Se marcha el año de las lágrimas
de pena, los hospitales rebosantes, los entierros solitarios, las bodas
canceladas y la distancia de seguridad. El año de la muerte y el miedo, de las
mentiras para arañar un mísero voto, de
las sonrisas tapadas por trozos de tela, las restricciones, los toques de
queda, el cierre de fronteras y todo lo demás. Se va terminando, poco a poco,
la época de las calles vacías y las casas llenas de papel higiénico, de las
despensas repletas y las colas interminables para comprar todo lo que no se
necesita con tal de que no lo tengan los demás. Muchos meses sin caricias ni
besos, cambiando esas dos cosas fundamentales por un insulso choque de codos o
un amago de abrazo frenado por el qué dirán. Infinitas horas sin ver a los
seres queridos mas que por una pantallita, intentado paliar la necesidad de
tomarnos una cerveza juntos haciéndolo a distancia por Skype, o cambiando la
sensación de surcar la montaña a lomos de la bicicleta por la monotonía del
rodillo o la cinta de correr. Un año que nos fue arrebatado por un maldito
virus cuando creíamos que éramos intocables, invencibles e inmortales. El año de
las escapadas a escondidas, el del miedo a contagiar, el de la soledad
absoluta, la mirada perdida, los amigos disipados y otros que creían que vendrían
pero no, no terminan de llegar.

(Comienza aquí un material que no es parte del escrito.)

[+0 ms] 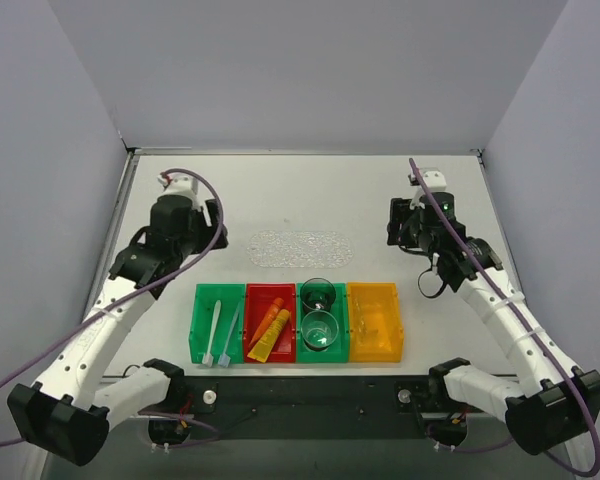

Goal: Prepare toiletry sets of a toothbrush and toothpaste on the tray

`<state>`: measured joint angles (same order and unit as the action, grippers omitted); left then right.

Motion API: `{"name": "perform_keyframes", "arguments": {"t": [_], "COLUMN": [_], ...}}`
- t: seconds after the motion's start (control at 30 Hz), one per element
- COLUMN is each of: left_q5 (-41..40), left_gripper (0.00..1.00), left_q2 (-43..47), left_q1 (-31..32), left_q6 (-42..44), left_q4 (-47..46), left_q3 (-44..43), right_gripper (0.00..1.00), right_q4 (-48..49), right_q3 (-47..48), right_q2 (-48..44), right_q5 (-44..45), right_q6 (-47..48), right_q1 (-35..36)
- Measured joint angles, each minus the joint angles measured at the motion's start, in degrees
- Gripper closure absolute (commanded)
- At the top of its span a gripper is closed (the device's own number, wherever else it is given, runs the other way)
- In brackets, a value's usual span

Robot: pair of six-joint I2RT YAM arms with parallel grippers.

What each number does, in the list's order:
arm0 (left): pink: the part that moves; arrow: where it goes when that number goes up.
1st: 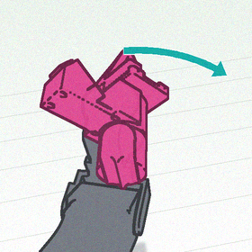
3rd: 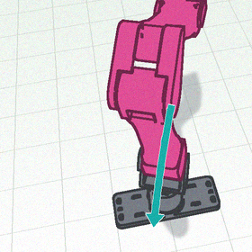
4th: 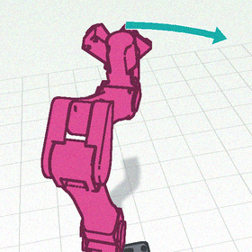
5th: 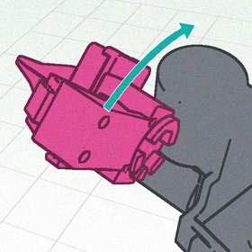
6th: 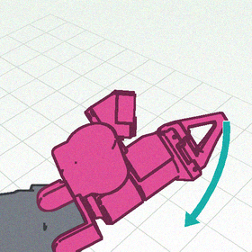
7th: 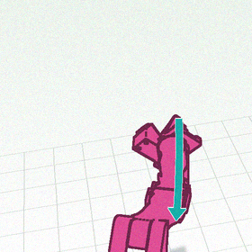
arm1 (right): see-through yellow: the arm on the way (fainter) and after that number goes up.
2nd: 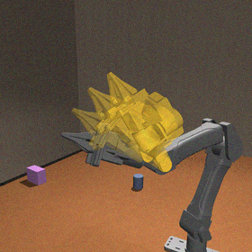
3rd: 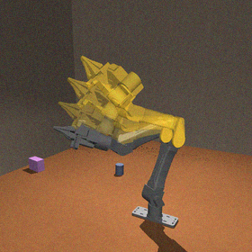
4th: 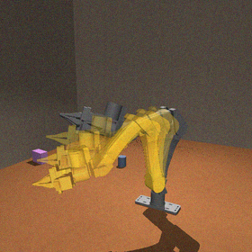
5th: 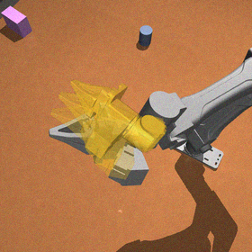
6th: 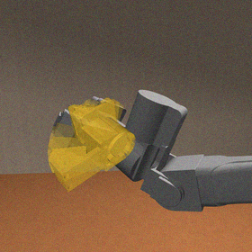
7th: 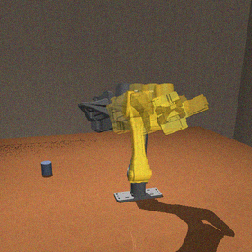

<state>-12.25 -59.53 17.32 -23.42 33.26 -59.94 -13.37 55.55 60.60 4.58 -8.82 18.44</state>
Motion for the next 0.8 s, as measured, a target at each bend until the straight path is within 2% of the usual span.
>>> {"name": "perform_keyframes", "arguments": {"t": [0.17, 0.33, 0.6, 0.8], "left_q5": [2.2, 6.2, 11.5, 12.5], "left_gripper": [0.25, 0.31, 0.42, 0.44], "left_q2": [-2.3, -9.7, -24.1, -29.0], "left_q1": [15.4, 23.8, 28.9, 30.1], "left_q6": [-0.9, -1.7, -2.1, -2.1], "left_q4": [-1.8, -4.7, -5.1, -4.0], "left_q3": [1.3, 1.3, -5.2, -9.5], "right_gripper": [0.49, 0.50, 0.50, 0.50], "right_q4": [-2.3, -3.7, -4.8, -5.0], "right_q3": [2.2, 2.3, 2.3, 2.3], "right_q2": [3.4, 4.4, 3.6, 1.6], "right_q5": [-2.3, -5.4, -4.0, -2.8], "right_q6": [-1.1, -4.3, -8.2, -9.3], "right_q1": [4.5, 8.3, 9.4, 9.4]}}
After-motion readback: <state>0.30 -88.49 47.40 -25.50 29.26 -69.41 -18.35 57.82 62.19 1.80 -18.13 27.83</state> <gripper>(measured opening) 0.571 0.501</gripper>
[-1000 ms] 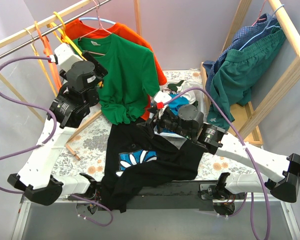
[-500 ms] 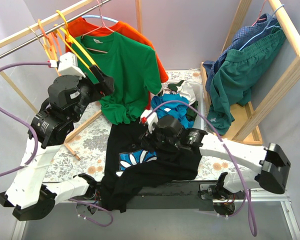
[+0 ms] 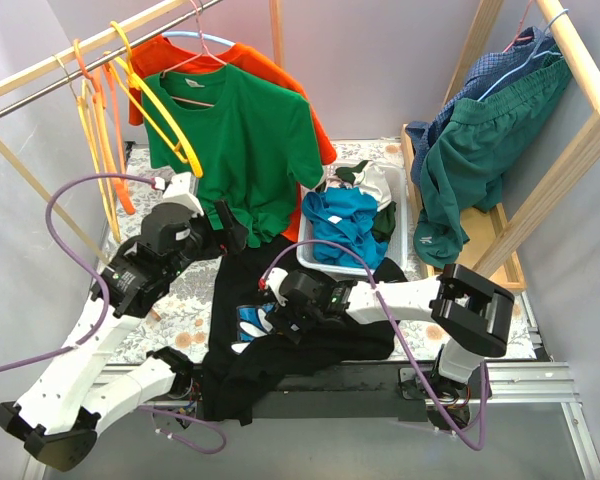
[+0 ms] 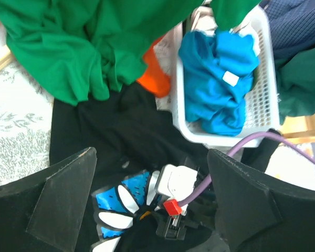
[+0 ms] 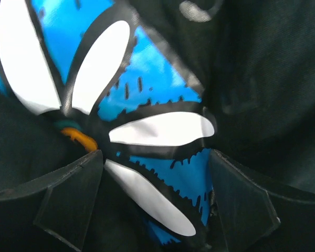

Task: Remove the t-shirt from the hanger
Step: Pick up the T-shirt from the center of the board, then place the T-shirt in the bin.

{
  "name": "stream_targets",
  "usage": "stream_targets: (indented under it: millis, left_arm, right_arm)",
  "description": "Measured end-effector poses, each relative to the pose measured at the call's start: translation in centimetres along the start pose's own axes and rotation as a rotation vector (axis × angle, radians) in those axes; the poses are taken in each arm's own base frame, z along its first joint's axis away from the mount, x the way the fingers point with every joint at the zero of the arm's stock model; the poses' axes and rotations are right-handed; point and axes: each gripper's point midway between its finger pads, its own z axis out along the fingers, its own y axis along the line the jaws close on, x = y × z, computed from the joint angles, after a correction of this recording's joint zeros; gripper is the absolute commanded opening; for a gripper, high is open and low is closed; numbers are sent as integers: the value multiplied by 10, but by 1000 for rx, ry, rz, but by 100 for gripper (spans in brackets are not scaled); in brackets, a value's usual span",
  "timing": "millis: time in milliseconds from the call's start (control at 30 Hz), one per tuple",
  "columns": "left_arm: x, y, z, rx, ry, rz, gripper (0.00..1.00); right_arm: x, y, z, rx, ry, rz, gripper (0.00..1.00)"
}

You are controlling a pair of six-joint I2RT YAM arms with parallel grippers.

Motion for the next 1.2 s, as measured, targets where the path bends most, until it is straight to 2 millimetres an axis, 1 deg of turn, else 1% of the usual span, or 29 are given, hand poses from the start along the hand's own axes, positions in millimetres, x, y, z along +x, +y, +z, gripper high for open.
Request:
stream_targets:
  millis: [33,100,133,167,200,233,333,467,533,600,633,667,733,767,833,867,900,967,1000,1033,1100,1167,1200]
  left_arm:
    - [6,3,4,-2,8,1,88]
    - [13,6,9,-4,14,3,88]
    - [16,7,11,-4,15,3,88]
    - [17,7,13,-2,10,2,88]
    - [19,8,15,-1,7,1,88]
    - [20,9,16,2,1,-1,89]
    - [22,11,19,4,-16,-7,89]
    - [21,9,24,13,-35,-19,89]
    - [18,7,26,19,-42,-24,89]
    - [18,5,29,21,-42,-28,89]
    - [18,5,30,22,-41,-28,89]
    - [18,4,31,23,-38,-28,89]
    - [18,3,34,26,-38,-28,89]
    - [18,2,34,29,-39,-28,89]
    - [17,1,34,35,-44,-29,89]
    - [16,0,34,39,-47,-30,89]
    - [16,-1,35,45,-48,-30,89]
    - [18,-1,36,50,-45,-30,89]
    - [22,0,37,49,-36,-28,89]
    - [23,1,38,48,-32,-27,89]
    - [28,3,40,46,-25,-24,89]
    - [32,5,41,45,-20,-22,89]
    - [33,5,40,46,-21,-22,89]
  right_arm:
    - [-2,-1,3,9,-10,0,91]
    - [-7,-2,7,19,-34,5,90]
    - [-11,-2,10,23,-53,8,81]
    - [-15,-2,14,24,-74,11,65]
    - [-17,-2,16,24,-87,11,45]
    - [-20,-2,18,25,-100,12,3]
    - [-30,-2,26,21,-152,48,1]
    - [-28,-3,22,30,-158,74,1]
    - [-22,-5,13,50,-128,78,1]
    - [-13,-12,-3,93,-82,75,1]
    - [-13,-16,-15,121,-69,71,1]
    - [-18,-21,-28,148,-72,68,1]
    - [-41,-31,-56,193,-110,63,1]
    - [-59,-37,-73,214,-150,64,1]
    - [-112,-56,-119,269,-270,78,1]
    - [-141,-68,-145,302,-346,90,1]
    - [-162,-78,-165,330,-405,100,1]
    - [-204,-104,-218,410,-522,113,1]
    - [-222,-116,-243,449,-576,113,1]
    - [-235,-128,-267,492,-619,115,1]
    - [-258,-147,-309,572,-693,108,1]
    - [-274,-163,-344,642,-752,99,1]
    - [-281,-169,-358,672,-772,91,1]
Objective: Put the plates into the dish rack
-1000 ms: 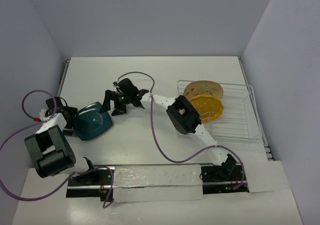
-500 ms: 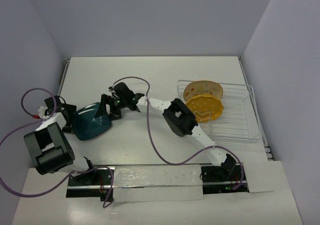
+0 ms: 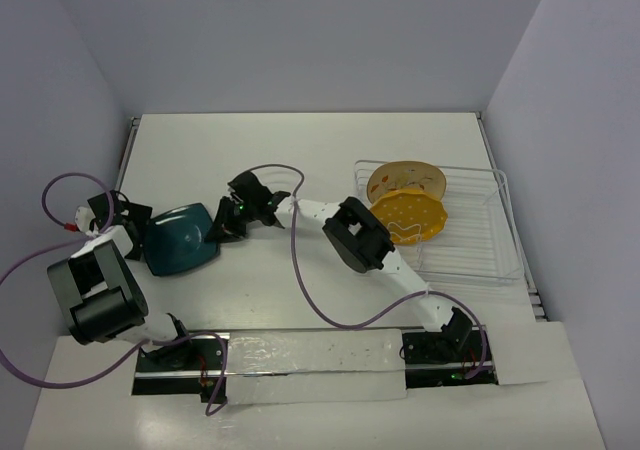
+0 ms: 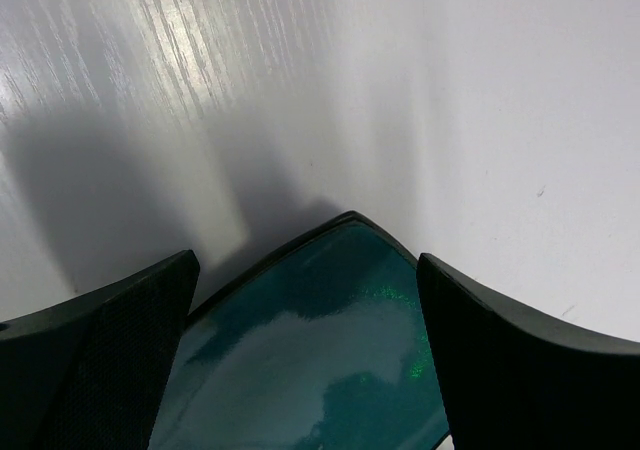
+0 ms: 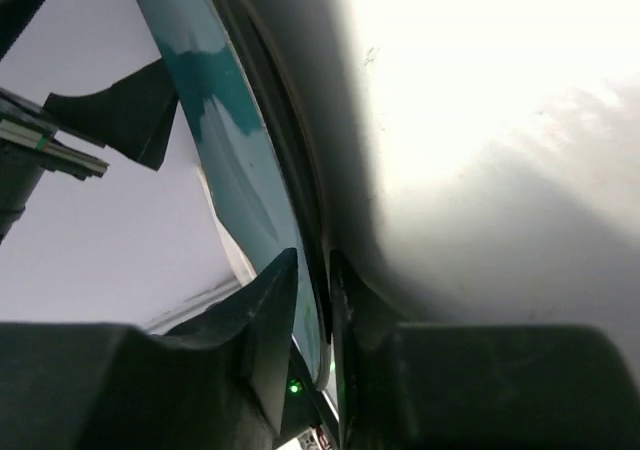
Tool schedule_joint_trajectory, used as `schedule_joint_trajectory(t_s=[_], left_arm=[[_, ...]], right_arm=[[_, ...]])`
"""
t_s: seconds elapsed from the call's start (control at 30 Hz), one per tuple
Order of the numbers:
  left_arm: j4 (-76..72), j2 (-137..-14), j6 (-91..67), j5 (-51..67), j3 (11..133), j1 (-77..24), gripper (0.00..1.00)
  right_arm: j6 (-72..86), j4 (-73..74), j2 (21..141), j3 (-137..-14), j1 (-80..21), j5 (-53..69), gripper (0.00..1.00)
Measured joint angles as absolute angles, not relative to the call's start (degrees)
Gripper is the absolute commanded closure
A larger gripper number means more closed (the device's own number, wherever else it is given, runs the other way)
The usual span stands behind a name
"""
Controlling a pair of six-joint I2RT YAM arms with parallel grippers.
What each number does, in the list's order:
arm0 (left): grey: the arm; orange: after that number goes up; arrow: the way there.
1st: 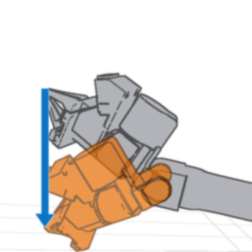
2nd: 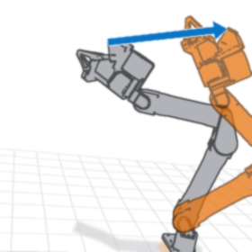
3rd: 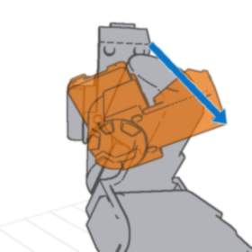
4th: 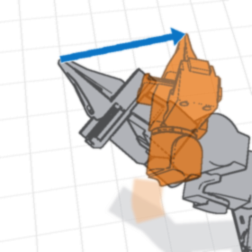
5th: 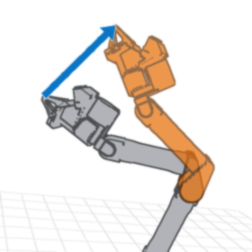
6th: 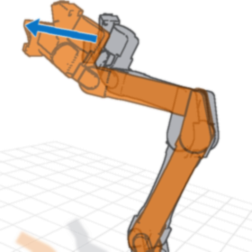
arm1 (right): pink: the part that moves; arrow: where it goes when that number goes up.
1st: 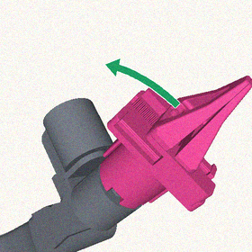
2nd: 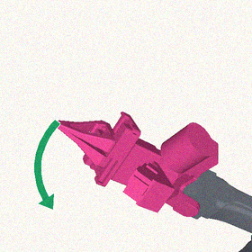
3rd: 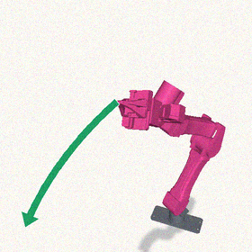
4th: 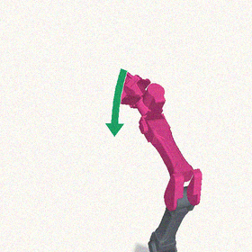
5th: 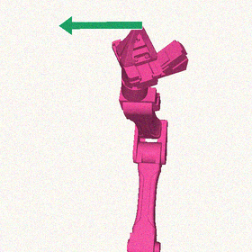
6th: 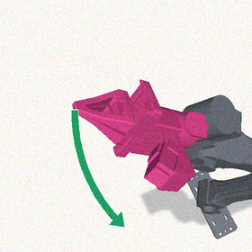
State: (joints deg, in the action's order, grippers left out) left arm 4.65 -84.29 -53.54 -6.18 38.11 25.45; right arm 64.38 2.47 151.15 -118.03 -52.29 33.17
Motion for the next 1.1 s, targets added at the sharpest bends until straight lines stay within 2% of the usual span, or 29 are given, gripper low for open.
schedule_joint_trajectory(t_s=[0.03,0.1,0.37,0.5,0.67,0.9,1.03,1.1], left_arm=[[4.50,-84.17,-53.41,-6.09,38.00,25.47,0.01],[4.24,-83.97,-53.22,-5.94,37.76,25.56,0.01],[7.62,-81.83,-53.28,-4.03,37.63,25.67,0.01],[15.85,-76.38,-54.45,1.86,38.53,25.49,0.01],[23.84,-65.90,-55.86,5.70,47.77,25.21,0.01],[26.89,-50.44,-55.27,3.88,58.15,25.21,0.01],[29.70,-48.67,-54.35,2.09,58.40,25.21,0.01],[31.31,-49.75,-53.54,1.66,58.06,25.21,0.01]], right_arm=[[64.21,2.44,151.09,-117.89,-52.29,32.75,0.92],[63.79,2.11,150.89,-117.51,-52.26,32.19,1.00],[56.48,0.79,146.55,-113.97,-52.22,27.25,1.00],[48.25,-1.84,137.45,-104.96,-51.89,22.76,1.00],[38.05,-4.00,127.26,-95.64,-48.47,19.99,1.00],[22.41,-3.19,116.23,-95.00,-38.86,23.62,1.00],[8.91,0.68,106.79,-96.16,-34.08,25.96,1.00],[-1.51,7.59,102.23,-99.46,-33.02,26.08,1.00]])
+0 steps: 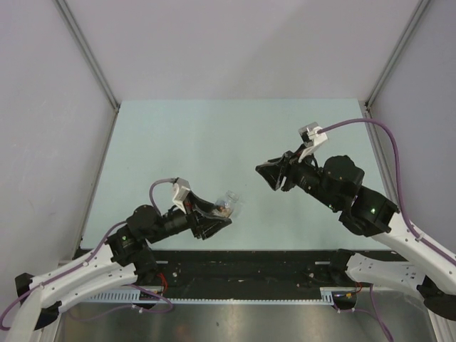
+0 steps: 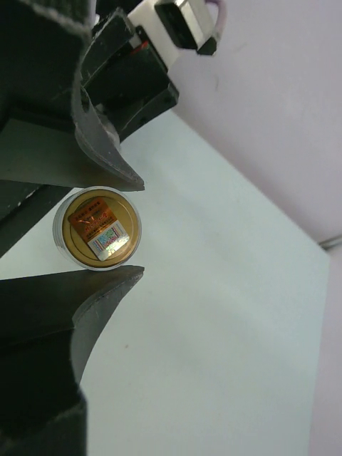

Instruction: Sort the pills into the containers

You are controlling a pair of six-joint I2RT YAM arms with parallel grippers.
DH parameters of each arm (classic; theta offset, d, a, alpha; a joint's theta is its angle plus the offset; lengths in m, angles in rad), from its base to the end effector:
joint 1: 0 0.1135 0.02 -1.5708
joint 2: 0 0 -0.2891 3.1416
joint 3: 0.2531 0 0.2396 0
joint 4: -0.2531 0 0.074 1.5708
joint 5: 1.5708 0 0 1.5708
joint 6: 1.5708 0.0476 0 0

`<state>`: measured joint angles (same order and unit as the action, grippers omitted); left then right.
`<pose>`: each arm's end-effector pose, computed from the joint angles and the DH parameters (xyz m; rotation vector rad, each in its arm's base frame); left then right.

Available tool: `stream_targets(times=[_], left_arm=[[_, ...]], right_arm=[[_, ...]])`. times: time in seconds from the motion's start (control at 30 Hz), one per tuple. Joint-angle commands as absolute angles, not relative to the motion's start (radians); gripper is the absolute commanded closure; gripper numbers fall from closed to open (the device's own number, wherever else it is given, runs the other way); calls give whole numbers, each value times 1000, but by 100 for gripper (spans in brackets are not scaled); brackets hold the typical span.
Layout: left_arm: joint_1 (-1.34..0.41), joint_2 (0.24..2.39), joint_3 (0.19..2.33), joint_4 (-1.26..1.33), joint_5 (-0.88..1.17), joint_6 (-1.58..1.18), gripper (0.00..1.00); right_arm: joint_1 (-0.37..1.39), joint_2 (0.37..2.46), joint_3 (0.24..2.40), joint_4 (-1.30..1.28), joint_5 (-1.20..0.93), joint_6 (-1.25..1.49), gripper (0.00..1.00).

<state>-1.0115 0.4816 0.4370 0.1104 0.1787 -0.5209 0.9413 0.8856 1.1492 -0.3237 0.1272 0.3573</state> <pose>0.0558 -0.1052 0.3050 0.5571 1.5714 -1.3363 0.1028 0.1309 0.4484 -0.3925 1.6606 0.8834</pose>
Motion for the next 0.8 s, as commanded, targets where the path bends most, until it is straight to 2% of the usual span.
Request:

El de las colas del hambre y el desempleo, un
2020 que entró por la puerta sin hacer ruido, marcando el final de una década
donde todo parecía mejor y nos enseñó que lo verdaderamente importante es esa
gente que tenemos al lado, las pequeñas cosas placenteras y la vida que
llevábamos cuando todo era alcohol en la calle, bares repletos, gente cercana y
amor por doquier.
Sin embargo, concluye también un
año en el que volví a leer tanto como lo hacía en la facultad. El año de Javier
Aznar, Francesco Piccolo, Gistau (Dios lo tenga en su gloria), Julia Navarro, Federico,
Juan Gómez Jurado y alguno que me dejo por ahí. Y el mío, por qué no decirlo
también. Se marcha la época en la que más he valorado a la gente, a la de
verdad, a esa que está ahí siempre, pase lo que pase, y nunca se va. Un 2020
que significó el fin de una vida y que inicia para mí otra, el del fin de un
proyecto y el principio del nuevo, el que me ha hecho pararme en la cima a
respirar hondo y sentir el aire entrando por mis pulmones, purificador, limpio
y repleto de esperanza. Tiempo de meditación y pizza, reflexionar sobre lo que
quiero y sobre a quién quiero: entender, si es que había algo que quedaba por
entender, qué es lo importante y qué es trivial, qué es lo que me llena y qué
lo que me da exactamente igual. Cerveza alemana y vinos de calidad, asados,
muchos meses sin whisky y luego uno riquísimo para celebrar la vida y que aquí
seguimos, disfrutando del mayor regalo con el que nadie nos ha podido
obsequiar. Este será el año de la reforma de casa, de la Liga sin público que,
al final, siempre acaba ganando el mismo, porque por mucha pandemia que venga
el Madrid es lo más grande que hay, hubo y siempre habrá. Un año con lágrimas
de pena pero también de felicidad, el de prometerme que no le volvería a decir
nunca todo lo que la quiero y, claro, tener que retractarme luego, porque la
quiero tanto que no puedo dejar de decírselo. Solomillos con salsa a la
pimienta, un invierno de enhorabuenas, niños que vienen y padres que,
tristemente, se van. Al final este año, con todo lo malo que ha sido, nos
enseña una valiosa lección: que la vida, aunque parezca a veces oscura, es un
camino donde siempre termina saliendo el sol. La esperanza puede con la pena,
el amor con todo lo demás y cada segundo que pasamos es una dádiva que
deberíamos aprovechar.
Os deseo toda la felicidad del mundo
en este nuevo curso que comienza pero, sobre todo, os deseo de corazón a todos
que comprendáis que cada segundo cuenta y que lo que no digas, hagas o améis
ahora, ya mismo, es algo que te estás perdiendo y que no volverá.